Although Israel and its Arab allies in the region are concerned about the US plan to lift sanctions on Iran, the most contentious issue now has become Washington’s apparent intention to somehow placate Iran’s most controversial demand to remove the Revolutionary Guard from its list of terrorist organizations.
Although the meeting of diplomats in Israel on Monday might not change the decision of the Biden Administration to compromise on the issue of the IRGC, any sign of cooperation between Arab states and Israel is seen as a threat to Iran’s influence in the Middle East.
Iran officially has not commented on the gathering in Israel, perhaps because it does not want to create complications just before a deal with the United States.
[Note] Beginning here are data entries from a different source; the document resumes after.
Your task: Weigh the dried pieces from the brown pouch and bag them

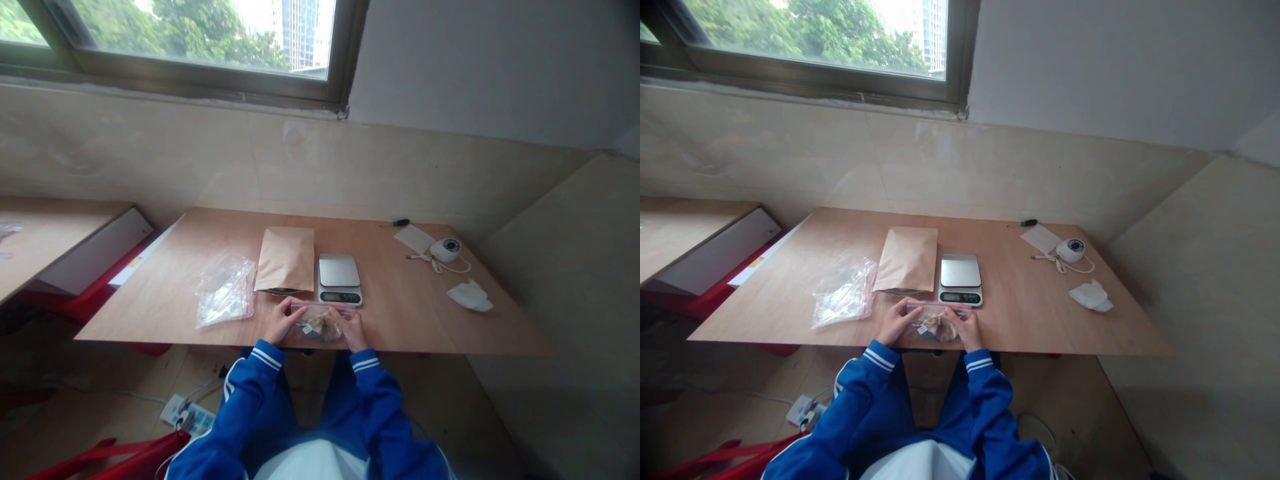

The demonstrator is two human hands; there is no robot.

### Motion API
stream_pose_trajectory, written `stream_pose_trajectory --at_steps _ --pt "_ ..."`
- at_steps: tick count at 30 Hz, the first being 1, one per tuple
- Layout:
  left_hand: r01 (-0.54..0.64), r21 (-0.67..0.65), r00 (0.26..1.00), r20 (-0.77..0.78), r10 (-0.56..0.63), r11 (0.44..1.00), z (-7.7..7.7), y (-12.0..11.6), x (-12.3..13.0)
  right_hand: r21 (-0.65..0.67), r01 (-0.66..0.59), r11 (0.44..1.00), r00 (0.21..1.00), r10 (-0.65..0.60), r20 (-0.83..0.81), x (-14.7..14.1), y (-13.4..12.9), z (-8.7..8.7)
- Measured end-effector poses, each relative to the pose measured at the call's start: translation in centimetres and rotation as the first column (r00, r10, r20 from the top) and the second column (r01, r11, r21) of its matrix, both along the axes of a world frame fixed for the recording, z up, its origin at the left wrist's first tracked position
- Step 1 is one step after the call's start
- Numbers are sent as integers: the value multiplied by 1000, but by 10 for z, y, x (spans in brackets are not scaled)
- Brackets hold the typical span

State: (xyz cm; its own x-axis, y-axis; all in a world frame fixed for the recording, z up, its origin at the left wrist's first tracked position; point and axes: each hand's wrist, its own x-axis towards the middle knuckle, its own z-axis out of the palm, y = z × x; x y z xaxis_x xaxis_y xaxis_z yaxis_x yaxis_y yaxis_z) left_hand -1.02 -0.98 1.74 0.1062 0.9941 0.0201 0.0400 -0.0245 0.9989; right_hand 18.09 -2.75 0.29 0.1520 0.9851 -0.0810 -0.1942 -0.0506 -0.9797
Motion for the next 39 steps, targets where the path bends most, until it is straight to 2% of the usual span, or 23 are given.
stream_pose_trajectory --at_steps 16,21,26,33,39 --pt "13 -37 1000 15 -13 999 -4 1 -3 9 -8 1000 1000 8 23 1 1 -6" --pt "57 -48 997 54 -55 997 -3 1 -1 -10 -60 998 998 60 27 1 4 -5" --pt "61 -69 995 79 -55 996 -4 0 1 -50 -171 984 985 170 -18 -2 4 -1" --pt "42 -81 996 82 -36 996 3 -1 0 -80 -137 987 990 138 1 -10 7 3" --pt "23 -86 996 85 -16 996 4 -3 0 -60 -130 990 989 134 61 -10 9 -1"
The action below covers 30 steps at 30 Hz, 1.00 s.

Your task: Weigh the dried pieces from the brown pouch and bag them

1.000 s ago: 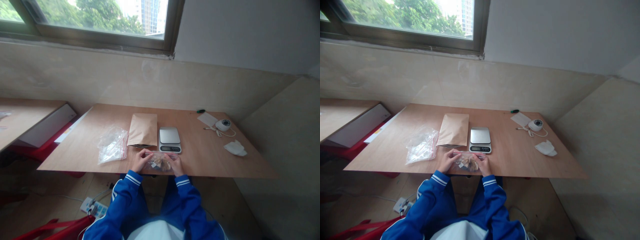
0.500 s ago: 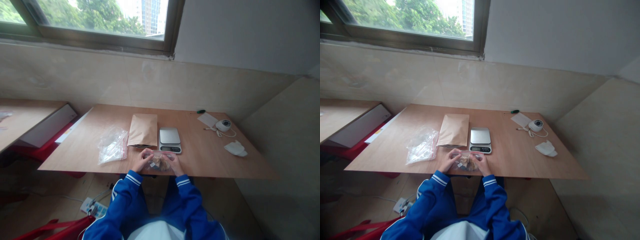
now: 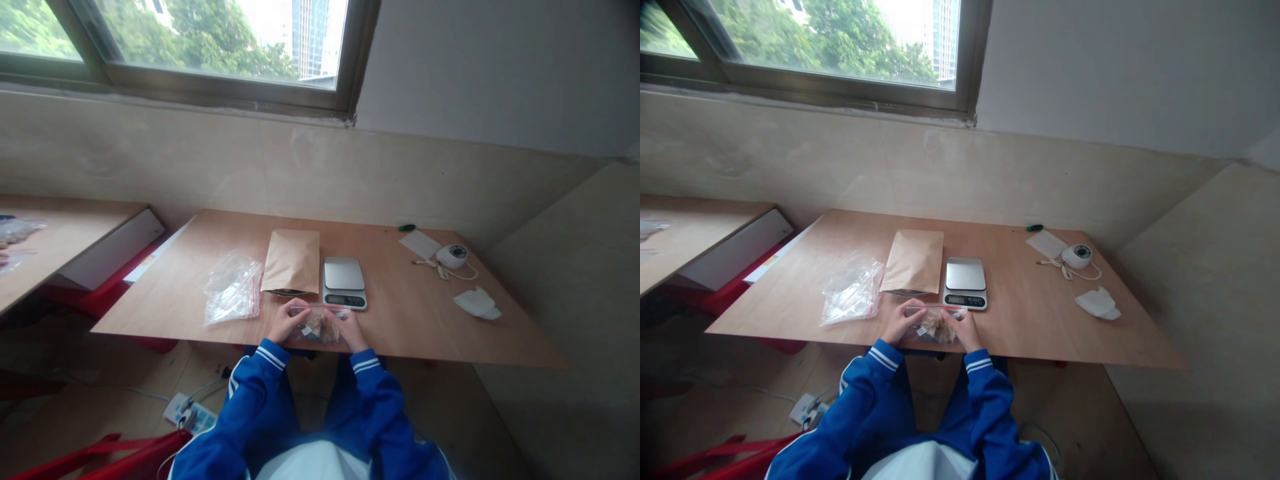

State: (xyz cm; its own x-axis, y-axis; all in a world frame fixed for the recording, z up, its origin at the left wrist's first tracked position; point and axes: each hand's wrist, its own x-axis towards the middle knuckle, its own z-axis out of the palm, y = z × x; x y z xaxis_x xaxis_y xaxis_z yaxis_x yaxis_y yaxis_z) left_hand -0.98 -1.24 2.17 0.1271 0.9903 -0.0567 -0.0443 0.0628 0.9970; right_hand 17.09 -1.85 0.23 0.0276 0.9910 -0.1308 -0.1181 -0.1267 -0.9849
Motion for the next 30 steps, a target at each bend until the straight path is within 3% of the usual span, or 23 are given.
stream_pose_trajectory --at_steps 12,19,25,30 --pt "-56 22 998 -37 57 998 -8 0 -2 26 53 998 998 -52 -46 -3 -1 -5" --pt "24 40 1000 -3 -24 999 -5 1 -1 -40 -99 994 988 94 -125 -1 -3 5" --pt "68 41 997 18 -69 997 -2 1 1 -63 -66 996 989 57 -134 -4 -5 15" --pt "68 38 997 22 -69 997 1 0 1 -42 -119 992 983 111 -146 -7 -5 19"
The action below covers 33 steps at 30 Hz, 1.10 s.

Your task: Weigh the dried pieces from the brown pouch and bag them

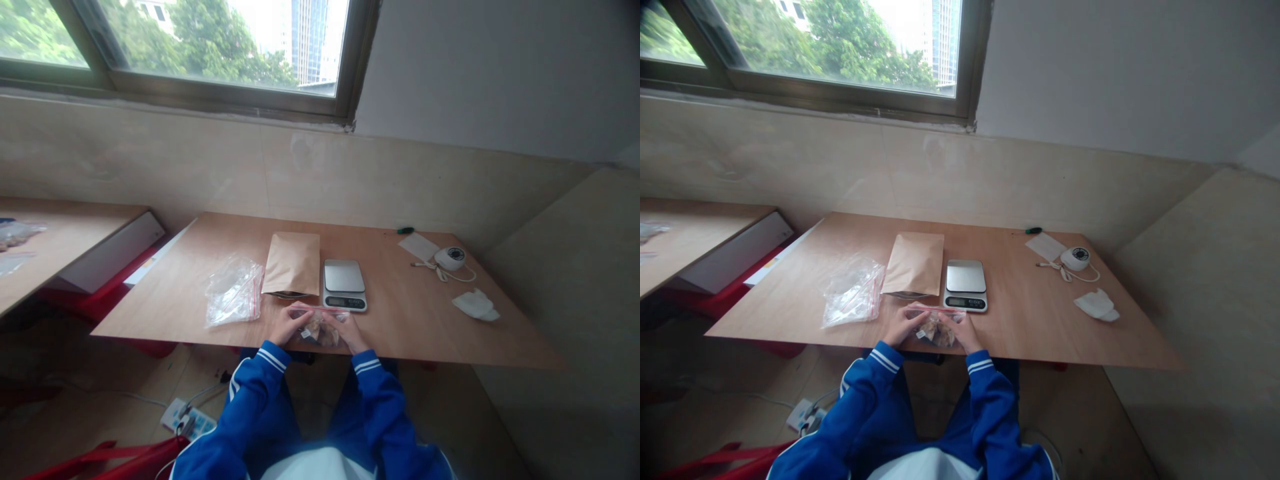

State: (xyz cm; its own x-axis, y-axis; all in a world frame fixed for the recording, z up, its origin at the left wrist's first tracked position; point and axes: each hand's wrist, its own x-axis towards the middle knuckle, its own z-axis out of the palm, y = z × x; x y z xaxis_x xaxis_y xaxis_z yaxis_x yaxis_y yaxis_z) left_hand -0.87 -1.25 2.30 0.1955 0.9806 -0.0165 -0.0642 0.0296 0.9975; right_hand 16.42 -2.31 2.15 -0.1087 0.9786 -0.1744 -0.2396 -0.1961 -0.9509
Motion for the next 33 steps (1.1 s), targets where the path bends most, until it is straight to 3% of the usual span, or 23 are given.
stream_pose_trajectory --at_steps 4,13,24,29,33 --pt "-7 4 1000 2 7 1000 -1 0 0 4 19 1000 1000 -19 8 -1 1 -5" --pt "-43 -5 999 -21 43 999 -13 2 -5 101 204 974 973 -213 83 -13 3 -28" --pt "11 50 1000 -14 -10 999 -4 1 -2 195 189 963 969 -215 122 -19 -8 -12" --pt "-34 46 999 -35 35 998 -12 3 -4 264 242 934 933 -299 201 -30 -7 1" --pt "-67 35 997 -43 69 997 -17 4 -4 270 318 909 904 -376 202 -36 -7 -4"
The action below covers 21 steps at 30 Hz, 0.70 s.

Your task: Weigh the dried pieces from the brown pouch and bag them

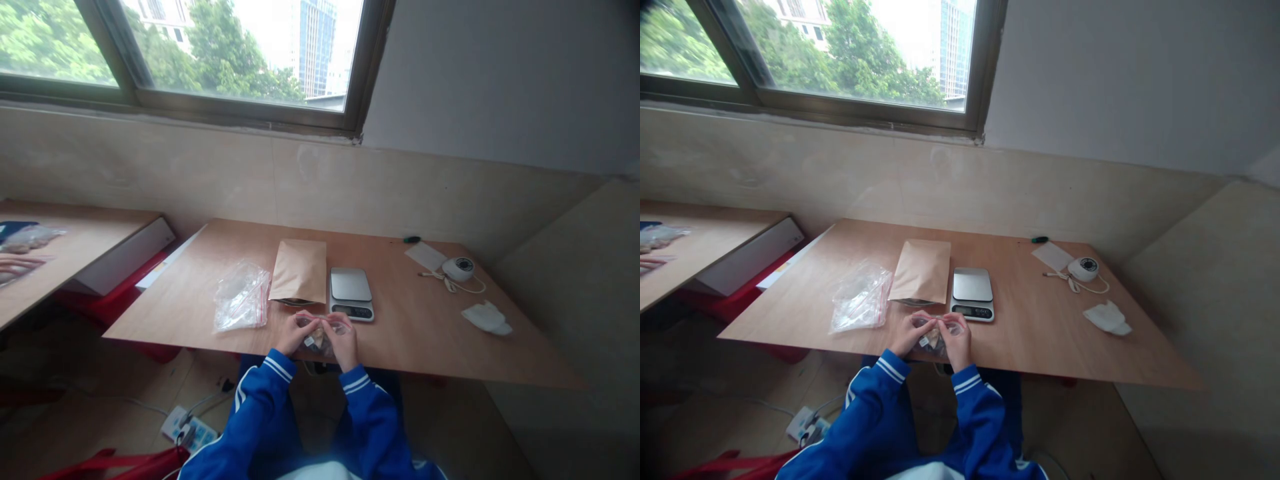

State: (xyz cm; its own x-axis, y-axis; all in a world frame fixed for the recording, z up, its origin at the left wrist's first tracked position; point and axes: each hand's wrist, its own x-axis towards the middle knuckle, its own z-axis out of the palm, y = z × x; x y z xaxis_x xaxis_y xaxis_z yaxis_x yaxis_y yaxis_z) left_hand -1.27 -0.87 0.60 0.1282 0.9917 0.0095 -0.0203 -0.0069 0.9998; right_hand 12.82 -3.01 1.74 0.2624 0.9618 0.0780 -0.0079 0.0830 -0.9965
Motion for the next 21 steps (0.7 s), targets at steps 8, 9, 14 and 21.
stream_pose_trajectory --at_steps 8,9,14,21 --pt "-11 -49 998 60 14 999 7 -2 2 -57 -27 998 997 23 -75 9 -3 4" --pt "-19 -57 997 77 23 998 7 -2 2 -61 -15 998 998 12 -62 15 -3 8" --pt "-172 -80 965 187 184 982 -3 2 -6 -59 273 960 959 -276 -65 80 3 22" --pt "-199 -102 943 250 219 975 -12 1 -15 -62 577 814 817 -576 34 189 50 25"
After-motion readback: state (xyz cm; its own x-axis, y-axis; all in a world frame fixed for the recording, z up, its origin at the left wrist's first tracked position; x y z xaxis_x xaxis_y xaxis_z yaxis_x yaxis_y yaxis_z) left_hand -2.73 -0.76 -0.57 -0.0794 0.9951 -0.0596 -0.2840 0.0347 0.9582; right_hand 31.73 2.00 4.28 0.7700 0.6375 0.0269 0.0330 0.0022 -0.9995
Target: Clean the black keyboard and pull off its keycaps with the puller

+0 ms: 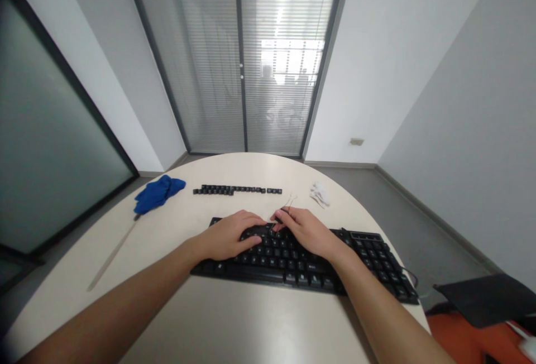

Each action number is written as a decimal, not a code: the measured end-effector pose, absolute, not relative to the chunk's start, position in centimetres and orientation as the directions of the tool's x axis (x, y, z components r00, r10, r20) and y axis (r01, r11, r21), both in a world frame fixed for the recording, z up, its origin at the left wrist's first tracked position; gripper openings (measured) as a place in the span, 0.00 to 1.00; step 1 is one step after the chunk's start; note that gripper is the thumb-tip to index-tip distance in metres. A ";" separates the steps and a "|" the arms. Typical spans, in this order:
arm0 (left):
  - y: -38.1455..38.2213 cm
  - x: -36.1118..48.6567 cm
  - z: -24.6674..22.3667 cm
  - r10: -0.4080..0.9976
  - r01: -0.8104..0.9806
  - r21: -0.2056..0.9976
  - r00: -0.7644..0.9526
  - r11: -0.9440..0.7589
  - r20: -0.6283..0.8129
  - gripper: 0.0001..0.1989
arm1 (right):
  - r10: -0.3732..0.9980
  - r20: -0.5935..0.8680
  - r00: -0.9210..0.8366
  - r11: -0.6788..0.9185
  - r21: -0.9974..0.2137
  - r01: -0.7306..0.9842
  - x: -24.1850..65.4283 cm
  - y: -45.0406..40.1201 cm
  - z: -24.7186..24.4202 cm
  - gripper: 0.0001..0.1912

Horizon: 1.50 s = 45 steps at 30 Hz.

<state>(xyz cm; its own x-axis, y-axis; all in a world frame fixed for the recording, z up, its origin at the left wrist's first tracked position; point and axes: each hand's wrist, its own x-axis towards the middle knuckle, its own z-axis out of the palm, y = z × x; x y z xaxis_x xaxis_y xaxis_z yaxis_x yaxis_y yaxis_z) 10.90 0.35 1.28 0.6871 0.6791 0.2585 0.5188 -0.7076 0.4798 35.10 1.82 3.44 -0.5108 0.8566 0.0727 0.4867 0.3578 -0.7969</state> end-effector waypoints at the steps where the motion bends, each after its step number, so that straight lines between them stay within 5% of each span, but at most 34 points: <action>1: 0.4 10.9 1.2 0.685 0.519 0.489 0.681 -0.701 0.259 0.18 | 0.858 0.074 -0.508 0.355 -0.800 0.484 35.1 1.8 3.5 0.22; 9: 1.0 10.9 0.5 0.756 0.480 0.625 0.584 -0.615 0.295 0.15 | 0.906 0.102 -0.411 0.277 -0.877 0.394 34.3 1.8 2.7 0.24; 23: 1.5 10.7 0.7 0.788 0.418 0.730 0.557 -0.540 0.264 0.07 | 0.830 0.154 -0.537 0.395 -0.841 0.370 33.4 1.3 2.3 0.21; 45: 0.6 10.9 0.7 0.593 0.491 0.332 0.673 -0.805 0.442 0.08 | 0.846 0.158 -0.509 0.350 -0.885 0.307 33.3 1.9 1.8 0.21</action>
But Hezbollah is a proxy organization of the IRGC and feels it can praise the terror attack in Israel without a backlash against Tehran.
An interesting point is that the assailants are believed to be affiliated with the Islamic State group that Iran prides itself for having fought against in Iraq and Syria, but when it comes to the killing of Israelis the attack by IS becomes an act of “martyrdom.”
Mehr news agency in Tehran, another hardliner website, also called the attackers martyrsand announced, “the death and wounding of several Zionists.”
Other Iranian websites, not affiliated with the IRGC, largely ignored the news of the attack, but interestingly, Tasnim News, another affiliate also did not cover the incident. The official government news website IRNA was also silent about the attack.